**WORK ITEM:** The line containing "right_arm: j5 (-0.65" marks the end: write out exactly every line from the first line of the data below through that line, and only those.

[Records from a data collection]
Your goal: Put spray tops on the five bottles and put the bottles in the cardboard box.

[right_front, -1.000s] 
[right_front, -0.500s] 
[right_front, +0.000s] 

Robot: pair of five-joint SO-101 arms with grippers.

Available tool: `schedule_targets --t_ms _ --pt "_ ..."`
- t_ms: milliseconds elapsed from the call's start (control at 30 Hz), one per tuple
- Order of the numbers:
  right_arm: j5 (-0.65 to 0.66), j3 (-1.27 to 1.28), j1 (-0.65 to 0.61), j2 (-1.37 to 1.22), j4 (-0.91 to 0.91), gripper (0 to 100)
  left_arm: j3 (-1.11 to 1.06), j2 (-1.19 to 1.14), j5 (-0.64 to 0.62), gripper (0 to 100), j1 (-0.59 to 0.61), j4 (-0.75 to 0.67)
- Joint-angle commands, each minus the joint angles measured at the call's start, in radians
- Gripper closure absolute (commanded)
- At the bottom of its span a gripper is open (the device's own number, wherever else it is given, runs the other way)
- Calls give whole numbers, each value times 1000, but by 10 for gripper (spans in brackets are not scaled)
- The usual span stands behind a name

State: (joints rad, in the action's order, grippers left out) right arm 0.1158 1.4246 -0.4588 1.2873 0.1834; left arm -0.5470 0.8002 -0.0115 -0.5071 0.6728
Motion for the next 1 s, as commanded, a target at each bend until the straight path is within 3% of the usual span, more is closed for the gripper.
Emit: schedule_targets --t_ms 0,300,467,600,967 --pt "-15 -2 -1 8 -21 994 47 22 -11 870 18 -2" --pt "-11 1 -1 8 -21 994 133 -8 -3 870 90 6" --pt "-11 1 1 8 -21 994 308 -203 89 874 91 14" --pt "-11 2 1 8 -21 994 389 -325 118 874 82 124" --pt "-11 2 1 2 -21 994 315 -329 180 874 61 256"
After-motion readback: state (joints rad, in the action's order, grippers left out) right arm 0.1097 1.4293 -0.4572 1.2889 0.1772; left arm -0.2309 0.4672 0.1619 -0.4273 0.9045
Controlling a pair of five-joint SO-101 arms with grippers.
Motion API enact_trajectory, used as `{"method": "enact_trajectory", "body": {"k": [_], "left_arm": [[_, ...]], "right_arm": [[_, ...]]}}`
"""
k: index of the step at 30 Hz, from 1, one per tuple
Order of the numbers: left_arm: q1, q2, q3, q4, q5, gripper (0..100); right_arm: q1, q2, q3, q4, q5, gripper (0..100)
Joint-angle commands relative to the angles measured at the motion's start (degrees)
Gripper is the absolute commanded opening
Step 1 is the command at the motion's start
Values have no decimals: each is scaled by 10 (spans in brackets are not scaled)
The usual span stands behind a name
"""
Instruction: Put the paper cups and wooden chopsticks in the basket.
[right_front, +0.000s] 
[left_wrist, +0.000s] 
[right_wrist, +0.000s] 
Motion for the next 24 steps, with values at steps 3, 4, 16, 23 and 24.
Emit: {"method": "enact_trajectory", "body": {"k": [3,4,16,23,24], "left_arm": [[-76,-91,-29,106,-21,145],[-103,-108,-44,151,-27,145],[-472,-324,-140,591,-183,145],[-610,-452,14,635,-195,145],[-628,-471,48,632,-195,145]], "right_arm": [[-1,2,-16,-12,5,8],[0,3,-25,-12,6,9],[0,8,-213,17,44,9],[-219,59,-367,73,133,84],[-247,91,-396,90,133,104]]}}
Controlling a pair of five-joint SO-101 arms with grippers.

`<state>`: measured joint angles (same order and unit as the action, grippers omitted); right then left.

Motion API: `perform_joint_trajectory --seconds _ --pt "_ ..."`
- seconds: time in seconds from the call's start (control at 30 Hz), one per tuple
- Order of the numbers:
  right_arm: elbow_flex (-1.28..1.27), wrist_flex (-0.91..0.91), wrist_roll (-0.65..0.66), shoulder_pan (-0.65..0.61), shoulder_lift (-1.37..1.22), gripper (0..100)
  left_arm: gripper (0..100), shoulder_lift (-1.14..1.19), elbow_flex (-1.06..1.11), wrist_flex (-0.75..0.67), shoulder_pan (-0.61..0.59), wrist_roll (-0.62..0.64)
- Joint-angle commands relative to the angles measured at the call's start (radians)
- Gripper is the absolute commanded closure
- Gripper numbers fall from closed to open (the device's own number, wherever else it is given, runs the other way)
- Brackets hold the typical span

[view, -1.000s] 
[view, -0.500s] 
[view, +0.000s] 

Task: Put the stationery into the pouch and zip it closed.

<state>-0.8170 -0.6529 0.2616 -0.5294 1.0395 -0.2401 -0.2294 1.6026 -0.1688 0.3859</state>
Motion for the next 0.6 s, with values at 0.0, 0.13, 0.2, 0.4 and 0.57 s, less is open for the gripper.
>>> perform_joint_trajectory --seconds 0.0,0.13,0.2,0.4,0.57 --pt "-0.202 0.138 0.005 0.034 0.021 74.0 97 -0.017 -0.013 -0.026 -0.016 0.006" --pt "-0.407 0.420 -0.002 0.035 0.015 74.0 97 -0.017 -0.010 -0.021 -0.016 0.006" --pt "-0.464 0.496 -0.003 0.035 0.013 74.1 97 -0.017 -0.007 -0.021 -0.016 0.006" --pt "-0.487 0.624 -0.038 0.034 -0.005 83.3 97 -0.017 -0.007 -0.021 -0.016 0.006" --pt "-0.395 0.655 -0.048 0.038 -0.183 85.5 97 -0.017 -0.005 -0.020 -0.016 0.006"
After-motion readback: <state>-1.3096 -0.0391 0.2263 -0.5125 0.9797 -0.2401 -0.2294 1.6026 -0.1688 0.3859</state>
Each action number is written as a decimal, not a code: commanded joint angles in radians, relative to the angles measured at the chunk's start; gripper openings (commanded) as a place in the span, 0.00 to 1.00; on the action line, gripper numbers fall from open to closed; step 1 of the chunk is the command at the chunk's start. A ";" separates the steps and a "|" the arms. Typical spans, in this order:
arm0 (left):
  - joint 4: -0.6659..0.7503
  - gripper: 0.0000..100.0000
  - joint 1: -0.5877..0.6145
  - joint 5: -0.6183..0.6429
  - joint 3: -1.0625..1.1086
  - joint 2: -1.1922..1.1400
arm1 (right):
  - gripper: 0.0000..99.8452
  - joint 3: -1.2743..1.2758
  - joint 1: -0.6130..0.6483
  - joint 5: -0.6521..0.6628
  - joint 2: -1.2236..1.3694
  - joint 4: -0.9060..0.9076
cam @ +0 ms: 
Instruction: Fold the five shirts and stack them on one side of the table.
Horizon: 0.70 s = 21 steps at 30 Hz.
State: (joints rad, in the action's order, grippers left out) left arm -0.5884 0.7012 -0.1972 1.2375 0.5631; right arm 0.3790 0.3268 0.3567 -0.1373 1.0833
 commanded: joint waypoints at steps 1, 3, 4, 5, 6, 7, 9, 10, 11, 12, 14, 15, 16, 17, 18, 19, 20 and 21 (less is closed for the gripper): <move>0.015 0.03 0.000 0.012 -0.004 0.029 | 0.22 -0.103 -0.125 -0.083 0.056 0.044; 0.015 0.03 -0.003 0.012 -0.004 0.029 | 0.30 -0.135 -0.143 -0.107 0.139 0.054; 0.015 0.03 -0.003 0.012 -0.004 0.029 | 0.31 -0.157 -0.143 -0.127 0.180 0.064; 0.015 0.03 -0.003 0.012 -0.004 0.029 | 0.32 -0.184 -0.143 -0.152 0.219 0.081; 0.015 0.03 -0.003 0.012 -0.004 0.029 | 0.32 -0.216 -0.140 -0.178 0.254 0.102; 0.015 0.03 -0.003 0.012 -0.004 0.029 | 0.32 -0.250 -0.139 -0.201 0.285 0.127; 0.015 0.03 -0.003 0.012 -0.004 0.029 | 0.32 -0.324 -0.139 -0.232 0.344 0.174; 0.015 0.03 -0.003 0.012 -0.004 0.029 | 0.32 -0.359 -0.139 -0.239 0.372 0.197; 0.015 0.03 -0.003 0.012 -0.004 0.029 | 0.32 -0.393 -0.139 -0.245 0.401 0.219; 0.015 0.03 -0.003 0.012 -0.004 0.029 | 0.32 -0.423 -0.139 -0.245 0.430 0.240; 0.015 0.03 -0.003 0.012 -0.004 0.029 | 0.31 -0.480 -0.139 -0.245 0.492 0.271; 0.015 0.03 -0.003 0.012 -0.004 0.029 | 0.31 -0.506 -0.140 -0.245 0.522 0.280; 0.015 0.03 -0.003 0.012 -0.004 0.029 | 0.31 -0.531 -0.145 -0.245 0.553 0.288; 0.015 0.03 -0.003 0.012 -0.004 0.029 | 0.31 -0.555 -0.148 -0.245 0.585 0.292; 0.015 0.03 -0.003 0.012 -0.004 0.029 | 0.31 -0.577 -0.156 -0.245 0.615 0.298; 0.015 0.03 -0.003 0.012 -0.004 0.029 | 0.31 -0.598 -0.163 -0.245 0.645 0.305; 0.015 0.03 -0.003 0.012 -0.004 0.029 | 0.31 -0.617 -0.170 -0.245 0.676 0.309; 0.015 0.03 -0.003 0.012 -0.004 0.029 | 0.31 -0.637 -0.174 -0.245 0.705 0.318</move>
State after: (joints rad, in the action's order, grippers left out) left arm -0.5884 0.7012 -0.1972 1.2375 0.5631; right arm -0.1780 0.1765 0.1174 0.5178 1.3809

**RESPONSE BELOW:**
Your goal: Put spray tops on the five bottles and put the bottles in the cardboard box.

[right_front, -1.000s] 
[right_front, -0.500s] 
[right_front, +0.000s] 

Robot: pair of five-joint SO-101 arms with grippers.

Available tool: `schedule_targets --t_ms _ --pt "_ ..."`
- t_ms: milliseconds elapsed from the call's start (control at 30 Hz), one per tuple
- Order of the numbers:
  right_arm: j5 (-0.65 to 0.66), j3 (-1.27 to 1.28), j1 (-0.65 to 0.61), j2 (-1.37 to 1.22), j4 (-0.91 to 0.91), gripper (0 to 100)

No further output is needed.